I delivered Sunday papers from age 12 to 23, never missing a single Sunday, including a couple of blizzard-like mornings when it would have been reasonable to stay inside, out of the weather. I worked with an older cousin, Eddie, whose father, my uncle Ed, had the route for forty years.
In the early days Eddie’s car had a running board—remember those? It was great fun to stand on the running board as he drove from house to house, street to street, and I would reach in, pick the right papers, and run up to the door, take the money where folks left it and put the paper inside the storm door, or in some cases, into the house.
There was the Boston Globe, Post, Herald and American. Some folks bought all four papers, which always puzzled me. I watched the price go up from ten to fifteen cents to a quarter.
The reason the paper route came to mind is that it got very big and heavy in the weeks before Christmas, for obvious reasons. In those days there were no advertising inserts – all the ads were printed inside the newspapers. Now the New York Times is stuffed with dozens of advertising inserts. What a mess.
The holidays are challenging for parents of small children. On the one hand, you want to make them happy, and getting lots of presents under the tree makes them happy, for the moment. On the other hand, you don’t want them to become too materialistic or spoiled – over-indulged.
The holidays are changing because the kids grow up and we try to continue traditions that are out-dated; and we try to re-capture the excitement the little ones bring to the holidays, and we worry that we we’ll fail to live up to one another’s expectations.
The holidays are confusing for the above reasons—because we get uncomfortable with the materialism we see all around us, or is it greed and self-indulgence that gets to us?
Last Sunday we distributed Guest at Your Table boxes for our annual Unitarian Universalist Service Committee’s work. Their work began in the 1930’s with an organized effort to rescue Jews from Germany and Poland. After the war, the UUSC continued in rescue-oriented work, to help feed the hungry, house the homeless.

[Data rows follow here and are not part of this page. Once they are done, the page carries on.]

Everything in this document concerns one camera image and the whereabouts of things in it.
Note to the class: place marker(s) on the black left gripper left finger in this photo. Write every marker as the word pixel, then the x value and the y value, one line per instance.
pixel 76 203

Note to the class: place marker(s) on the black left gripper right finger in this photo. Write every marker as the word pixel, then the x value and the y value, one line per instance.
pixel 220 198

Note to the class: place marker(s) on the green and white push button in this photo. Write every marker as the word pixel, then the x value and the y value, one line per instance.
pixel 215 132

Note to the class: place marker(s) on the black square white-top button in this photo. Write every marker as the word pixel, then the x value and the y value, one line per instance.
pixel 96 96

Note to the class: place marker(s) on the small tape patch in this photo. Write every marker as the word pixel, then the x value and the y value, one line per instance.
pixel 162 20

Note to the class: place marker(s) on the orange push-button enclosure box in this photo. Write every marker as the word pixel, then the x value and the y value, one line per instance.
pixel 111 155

The UUSC continues to help people who need access to clean water, to respond to disasters, like Katrina, to advance worker’s rights for a living wage, to work for civil liberties and justice, etc. The box is symbolic as well as practical. It’s meant to be placed on the table where you eat – there’s a slot in the top in which to put coins or folded bills at each meal, thus inviting a guest to have a meal from the money collected. There are photographs on the box to show actual recipients of UUSC efforts. On the bottom of the box is a form to put your name to join the UUSC, with memberships ranging from $10 for youth/student, to $75 for two adults. There’s no confusion about our UUSC tradition—the challenge is to get everyone to participate. I hope you will put a box on your table to welcome a guest at each meal. Thank you.